Over the past few weeks, a number of iPhone owners have made note of an issue that causes their phones to shut down with around 30% battery left.
Apple first addressed the problem in late November, saying that a “very small number of iPhone 6s devices” were affected. It opened up a free battery exchange program for those phones it deemed vulnerable.
More and more complaints have come to light since then, though, with many claiming to suffer from the same issue on iPhones beyond the 6s. Apple Store employees have reportedly been inundated with grievances over the issue, and a Chinese consumer watchdog has claimed that the battery flaw is more widespread than Apple has let on.
All this of led Apple to issue a statement last week, when it reiterated that the problem should only apply to a select number of iPhone 6s devices manufactured between September and October 2015, and chalked the issue up to excess “ambient air” being let into a battery component within those devices during manufacturing.
The complaints have kept rolling in, though, so Apple on Tuesday put out another statement on its Chinese language website. As spotted by 9to5Mac, the new note acknowledges that “a small number of customers outside the affected range have also reported an unexpected shutdown.”

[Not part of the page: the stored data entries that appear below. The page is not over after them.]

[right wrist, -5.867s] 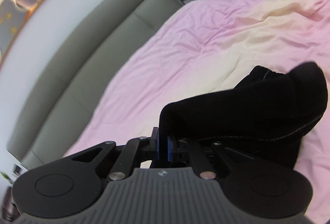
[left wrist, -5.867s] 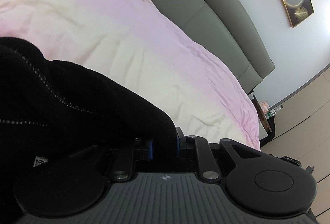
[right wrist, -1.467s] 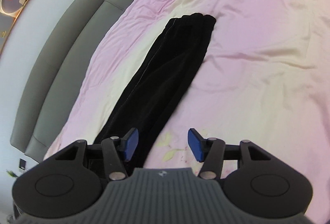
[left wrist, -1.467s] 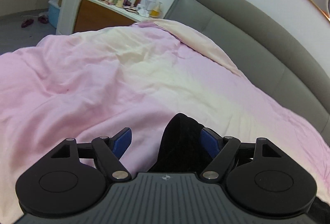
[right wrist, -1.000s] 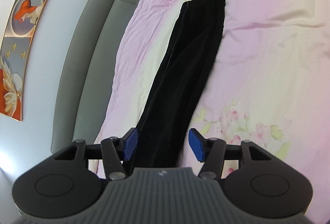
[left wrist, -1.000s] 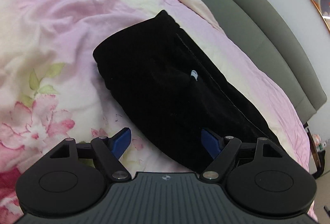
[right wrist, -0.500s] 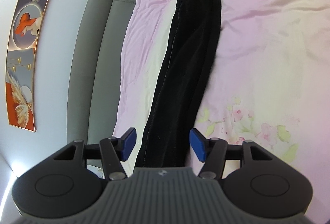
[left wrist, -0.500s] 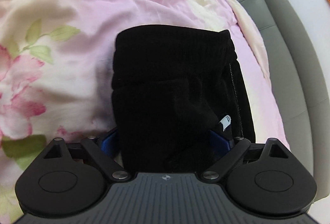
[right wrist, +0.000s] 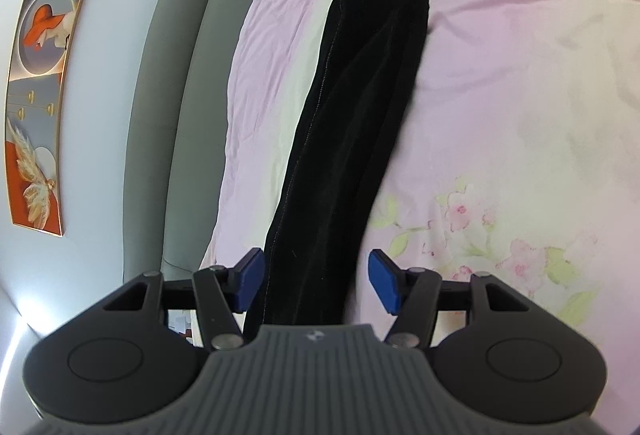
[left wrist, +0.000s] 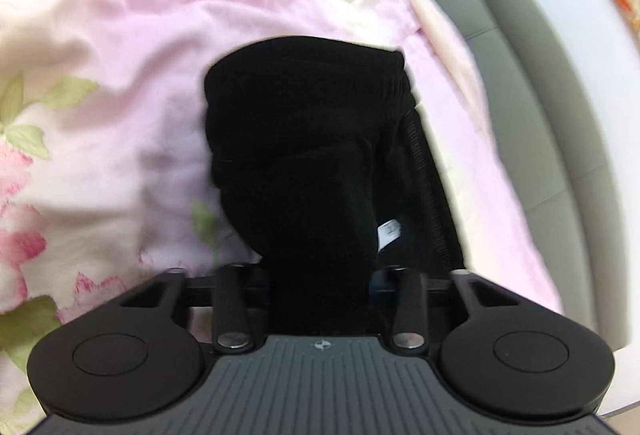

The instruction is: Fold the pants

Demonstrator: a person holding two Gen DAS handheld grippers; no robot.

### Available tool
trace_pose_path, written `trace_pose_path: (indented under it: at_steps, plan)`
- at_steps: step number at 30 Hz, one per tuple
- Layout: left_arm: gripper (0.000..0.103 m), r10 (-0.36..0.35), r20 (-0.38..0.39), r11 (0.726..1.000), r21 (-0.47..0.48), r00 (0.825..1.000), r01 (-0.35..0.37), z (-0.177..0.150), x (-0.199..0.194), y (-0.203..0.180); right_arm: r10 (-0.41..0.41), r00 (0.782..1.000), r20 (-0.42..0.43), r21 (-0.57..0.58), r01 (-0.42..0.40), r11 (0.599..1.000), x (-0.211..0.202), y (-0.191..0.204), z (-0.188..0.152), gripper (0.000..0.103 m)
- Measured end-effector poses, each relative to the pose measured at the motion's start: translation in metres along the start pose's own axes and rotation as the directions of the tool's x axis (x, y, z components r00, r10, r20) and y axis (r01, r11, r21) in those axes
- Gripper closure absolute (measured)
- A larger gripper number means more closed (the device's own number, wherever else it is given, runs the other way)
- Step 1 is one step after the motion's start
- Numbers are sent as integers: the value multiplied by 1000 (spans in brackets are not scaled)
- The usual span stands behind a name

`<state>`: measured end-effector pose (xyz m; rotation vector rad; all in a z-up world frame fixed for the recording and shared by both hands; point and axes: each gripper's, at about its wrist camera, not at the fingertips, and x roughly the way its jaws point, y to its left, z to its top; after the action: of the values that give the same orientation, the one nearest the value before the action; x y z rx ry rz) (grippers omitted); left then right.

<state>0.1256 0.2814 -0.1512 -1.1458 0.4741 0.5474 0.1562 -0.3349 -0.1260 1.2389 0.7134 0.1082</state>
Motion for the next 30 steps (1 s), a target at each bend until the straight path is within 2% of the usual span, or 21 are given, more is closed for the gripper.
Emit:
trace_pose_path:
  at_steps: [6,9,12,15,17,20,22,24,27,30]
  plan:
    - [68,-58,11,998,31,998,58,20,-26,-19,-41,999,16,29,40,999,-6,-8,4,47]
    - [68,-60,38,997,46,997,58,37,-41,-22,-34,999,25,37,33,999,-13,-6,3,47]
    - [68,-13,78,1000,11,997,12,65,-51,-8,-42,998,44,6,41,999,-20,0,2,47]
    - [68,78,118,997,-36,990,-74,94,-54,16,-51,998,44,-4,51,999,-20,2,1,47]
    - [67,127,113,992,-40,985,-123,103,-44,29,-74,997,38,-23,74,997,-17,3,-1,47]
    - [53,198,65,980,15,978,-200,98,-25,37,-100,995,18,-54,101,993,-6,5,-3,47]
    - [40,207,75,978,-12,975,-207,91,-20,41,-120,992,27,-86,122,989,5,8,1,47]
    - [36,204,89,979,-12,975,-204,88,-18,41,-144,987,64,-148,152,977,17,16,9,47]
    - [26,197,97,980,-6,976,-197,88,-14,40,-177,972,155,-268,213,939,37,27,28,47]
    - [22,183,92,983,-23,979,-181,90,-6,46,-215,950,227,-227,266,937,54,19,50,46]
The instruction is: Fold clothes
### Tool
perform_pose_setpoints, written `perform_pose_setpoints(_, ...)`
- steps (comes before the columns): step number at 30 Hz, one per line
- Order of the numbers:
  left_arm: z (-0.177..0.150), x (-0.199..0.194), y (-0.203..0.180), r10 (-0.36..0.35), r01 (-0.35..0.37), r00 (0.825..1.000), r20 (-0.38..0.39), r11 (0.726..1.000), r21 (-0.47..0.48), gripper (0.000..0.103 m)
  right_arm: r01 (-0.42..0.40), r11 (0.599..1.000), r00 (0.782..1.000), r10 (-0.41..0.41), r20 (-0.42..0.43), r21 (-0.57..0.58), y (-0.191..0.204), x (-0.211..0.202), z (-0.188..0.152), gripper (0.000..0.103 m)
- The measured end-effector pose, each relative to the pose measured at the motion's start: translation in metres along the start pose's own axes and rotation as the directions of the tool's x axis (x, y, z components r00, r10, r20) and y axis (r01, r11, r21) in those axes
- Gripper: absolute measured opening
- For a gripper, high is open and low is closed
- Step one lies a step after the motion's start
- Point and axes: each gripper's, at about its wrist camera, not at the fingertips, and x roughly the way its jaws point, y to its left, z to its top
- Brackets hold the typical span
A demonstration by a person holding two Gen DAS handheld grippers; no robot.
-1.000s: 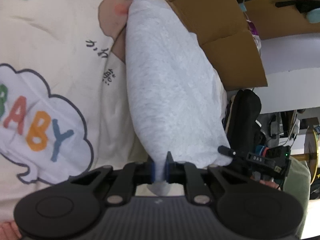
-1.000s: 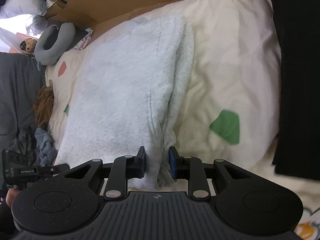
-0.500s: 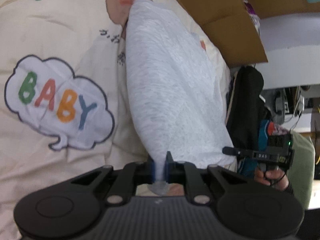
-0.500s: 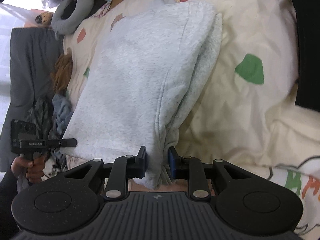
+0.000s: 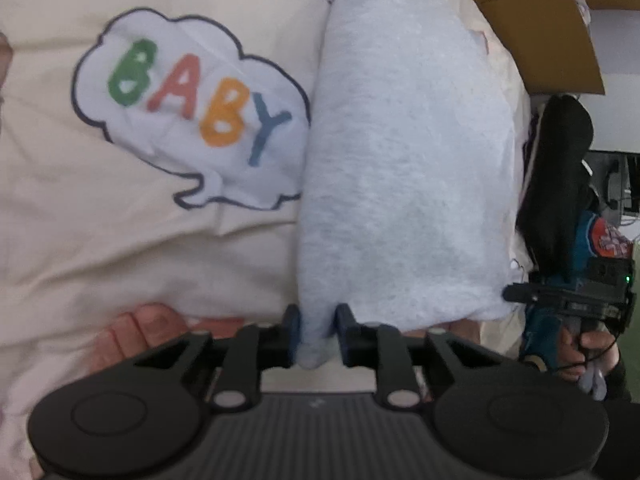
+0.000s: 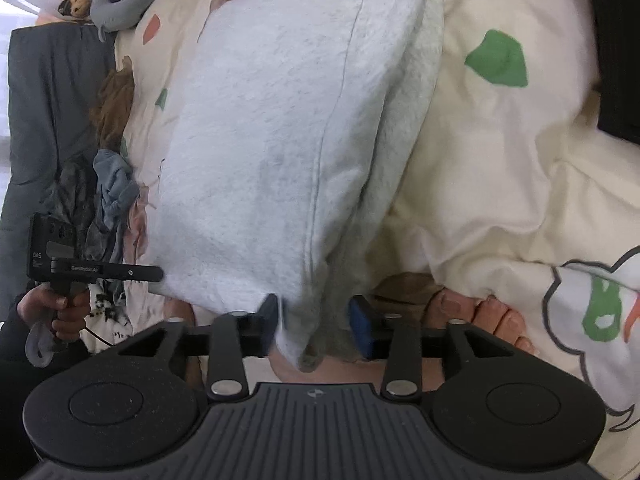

Though the company isn’t opening up its battery replacement program to more iPhones, it says it will include “additional diagnostic capability” in a forthcoming iOS update, which should help it see if there’s anything it can do on a software level to counter the unexpected shutdown problem.
“This will allow us to gather information over the coming weeks which may potentially help us improve the algorithms used to manage battery performance and shutdown,” the statement says. “If such improvements can be made, they will be delivered in future software updates.”
Apple says the additional diagnostic tools will roll out next week.
Kyle Wiens, head of popular device repair site iFixit, told Business Insider that iPhone batteries are generally designed to last for 400 charging cycles. That amounts to roughly two years of “regular” use. If someone isn’t careful with how liberally they charge their phone, though, they may run into this sort of battery “failure mode” sooner.
All of this is to say that not every iPhone user complaining about random shutdowns is suffering from the battery flaw Apple has addressed here. Sometimes, a battery is just nearing its end.
That said, it’s clear that some newer batteries are failing sooner than usual — it’s just hard to tell which of those are due to explicit manufacturing or software flaws on Apple’s part.
For now, though, you can either check Apple’s webpage to see if you’re eligible for a battery replacement, or hope that there’s some sort of software fix after all.